*** Opening of TASK INPUT ***
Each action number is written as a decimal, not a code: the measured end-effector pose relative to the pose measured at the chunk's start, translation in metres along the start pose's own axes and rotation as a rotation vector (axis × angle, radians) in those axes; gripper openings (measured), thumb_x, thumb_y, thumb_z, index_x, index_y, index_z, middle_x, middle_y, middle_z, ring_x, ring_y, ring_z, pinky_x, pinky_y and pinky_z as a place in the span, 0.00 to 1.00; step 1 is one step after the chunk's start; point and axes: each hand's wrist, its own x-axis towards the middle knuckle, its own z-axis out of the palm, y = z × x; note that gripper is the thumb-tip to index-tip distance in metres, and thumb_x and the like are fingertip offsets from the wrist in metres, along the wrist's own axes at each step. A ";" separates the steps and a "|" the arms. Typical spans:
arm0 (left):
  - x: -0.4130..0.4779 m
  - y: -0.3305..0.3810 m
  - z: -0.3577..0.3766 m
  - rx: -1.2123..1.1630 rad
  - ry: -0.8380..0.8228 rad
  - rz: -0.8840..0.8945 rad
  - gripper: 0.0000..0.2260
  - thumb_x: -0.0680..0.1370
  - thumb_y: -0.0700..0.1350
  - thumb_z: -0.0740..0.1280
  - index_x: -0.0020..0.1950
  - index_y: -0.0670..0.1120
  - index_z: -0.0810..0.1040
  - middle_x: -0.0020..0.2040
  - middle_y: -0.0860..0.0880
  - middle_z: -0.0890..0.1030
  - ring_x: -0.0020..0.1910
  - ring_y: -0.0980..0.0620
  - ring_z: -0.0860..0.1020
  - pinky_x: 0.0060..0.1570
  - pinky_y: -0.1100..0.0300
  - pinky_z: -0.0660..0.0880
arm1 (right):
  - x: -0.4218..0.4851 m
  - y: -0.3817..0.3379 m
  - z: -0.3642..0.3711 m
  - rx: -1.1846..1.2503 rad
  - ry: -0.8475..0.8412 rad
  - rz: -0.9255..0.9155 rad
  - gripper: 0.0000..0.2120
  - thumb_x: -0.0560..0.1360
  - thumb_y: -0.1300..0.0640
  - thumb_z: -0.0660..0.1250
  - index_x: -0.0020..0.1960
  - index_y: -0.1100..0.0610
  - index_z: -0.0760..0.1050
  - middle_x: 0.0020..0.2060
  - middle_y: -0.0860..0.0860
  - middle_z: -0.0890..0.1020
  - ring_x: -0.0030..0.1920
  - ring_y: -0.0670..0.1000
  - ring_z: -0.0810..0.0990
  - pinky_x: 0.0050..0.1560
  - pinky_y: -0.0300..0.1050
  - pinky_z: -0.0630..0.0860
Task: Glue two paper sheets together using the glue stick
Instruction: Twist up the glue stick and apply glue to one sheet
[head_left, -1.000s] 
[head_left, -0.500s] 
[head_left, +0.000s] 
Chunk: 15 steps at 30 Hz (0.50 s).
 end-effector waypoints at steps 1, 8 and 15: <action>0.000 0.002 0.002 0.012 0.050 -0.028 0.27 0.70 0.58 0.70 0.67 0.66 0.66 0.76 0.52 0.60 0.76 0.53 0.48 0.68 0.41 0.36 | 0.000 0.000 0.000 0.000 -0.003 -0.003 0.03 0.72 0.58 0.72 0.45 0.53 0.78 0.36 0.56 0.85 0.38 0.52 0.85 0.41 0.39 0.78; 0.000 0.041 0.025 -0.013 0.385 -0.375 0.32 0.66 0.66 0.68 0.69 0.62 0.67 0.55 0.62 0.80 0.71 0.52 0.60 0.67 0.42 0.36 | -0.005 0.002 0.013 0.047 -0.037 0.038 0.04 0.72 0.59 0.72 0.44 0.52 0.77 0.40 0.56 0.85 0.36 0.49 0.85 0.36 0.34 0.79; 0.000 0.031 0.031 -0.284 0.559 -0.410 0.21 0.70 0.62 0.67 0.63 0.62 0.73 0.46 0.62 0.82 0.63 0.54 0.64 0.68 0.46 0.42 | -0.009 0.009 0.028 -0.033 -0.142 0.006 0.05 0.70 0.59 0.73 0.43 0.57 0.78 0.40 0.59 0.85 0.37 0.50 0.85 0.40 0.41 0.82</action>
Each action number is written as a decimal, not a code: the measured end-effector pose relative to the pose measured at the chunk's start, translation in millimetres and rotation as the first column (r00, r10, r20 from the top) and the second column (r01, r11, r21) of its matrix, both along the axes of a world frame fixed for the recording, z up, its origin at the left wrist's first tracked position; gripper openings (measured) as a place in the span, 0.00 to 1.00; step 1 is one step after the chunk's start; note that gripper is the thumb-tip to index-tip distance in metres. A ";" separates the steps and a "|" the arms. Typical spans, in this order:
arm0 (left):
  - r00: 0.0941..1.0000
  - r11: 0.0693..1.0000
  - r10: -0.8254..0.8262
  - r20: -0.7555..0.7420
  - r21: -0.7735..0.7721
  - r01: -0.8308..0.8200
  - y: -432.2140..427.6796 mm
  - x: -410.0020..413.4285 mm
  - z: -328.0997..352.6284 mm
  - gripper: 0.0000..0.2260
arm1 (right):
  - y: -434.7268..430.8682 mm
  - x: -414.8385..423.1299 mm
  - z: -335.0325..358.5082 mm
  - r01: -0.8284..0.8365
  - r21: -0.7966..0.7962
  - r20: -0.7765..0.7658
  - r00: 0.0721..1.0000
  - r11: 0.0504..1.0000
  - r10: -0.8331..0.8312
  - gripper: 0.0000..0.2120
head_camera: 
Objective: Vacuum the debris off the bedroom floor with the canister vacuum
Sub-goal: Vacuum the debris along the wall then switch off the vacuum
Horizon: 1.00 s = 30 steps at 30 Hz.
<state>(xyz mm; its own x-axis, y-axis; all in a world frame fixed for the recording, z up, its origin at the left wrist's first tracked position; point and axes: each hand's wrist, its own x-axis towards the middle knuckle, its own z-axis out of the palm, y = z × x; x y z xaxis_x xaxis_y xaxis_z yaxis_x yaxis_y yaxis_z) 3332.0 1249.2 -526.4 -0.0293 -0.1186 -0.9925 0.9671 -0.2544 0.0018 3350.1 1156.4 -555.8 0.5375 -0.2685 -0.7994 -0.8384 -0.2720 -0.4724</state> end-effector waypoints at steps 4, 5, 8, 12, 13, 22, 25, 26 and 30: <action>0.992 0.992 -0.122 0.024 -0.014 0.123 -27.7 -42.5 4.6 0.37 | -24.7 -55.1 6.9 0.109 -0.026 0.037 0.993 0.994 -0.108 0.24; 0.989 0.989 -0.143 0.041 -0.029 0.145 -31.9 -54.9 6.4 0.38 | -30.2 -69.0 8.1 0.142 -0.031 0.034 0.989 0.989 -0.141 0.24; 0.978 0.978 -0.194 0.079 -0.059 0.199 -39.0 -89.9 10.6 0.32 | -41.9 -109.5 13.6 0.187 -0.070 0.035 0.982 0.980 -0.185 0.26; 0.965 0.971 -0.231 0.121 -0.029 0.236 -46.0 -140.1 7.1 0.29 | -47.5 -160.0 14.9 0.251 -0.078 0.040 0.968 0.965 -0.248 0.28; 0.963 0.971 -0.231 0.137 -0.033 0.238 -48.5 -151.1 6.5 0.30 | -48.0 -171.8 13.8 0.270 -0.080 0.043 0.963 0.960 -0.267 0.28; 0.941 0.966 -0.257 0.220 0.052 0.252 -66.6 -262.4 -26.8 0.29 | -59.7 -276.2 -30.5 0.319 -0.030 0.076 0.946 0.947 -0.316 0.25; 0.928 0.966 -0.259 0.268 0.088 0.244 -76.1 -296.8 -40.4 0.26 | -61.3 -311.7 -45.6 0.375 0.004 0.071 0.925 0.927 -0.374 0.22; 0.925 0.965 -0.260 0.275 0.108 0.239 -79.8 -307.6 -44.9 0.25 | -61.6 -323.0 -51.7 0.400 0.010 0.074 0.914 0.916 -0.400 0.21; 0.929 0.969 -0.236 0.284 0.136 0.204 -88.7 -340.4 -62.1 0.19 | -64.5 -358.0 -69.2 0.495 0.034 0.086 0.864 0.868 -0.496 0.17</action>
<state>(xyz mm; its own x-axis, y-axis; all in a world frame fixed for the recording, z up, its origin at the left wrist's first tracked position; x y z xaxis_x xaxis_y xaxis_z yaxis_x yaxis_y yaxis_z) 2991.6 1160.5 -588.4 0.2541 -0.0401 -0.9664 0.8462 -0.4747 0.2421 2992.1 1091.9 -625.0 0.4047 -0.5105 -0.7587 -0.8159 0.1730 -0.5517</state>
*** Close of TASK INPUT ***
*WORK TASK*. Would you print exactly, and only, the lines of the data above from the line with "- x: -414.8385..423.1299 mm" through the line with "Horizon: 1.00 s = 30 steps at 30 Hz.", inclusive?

*ANSWER SPACE*.
  - x: -414.8385..423.1299 mm
  - z: -335.0325..358.5082 mm
  - r01: -0.8284..0.8365
  - r21: -0.7966..0.7962
  - r20: -0.7765..0.7658
  - r00: 0.0721..1.0000
  - r11: 0.0504..1.0000
  - r10: -0.8331..0.8312
  - gripper: 0.0000..0.2120
head_camera: 
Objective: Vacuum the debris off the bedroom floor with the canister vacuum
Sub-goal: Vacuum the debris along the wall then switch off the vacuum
Horizon: 1.00 s = 30 steps at 30 Hz.

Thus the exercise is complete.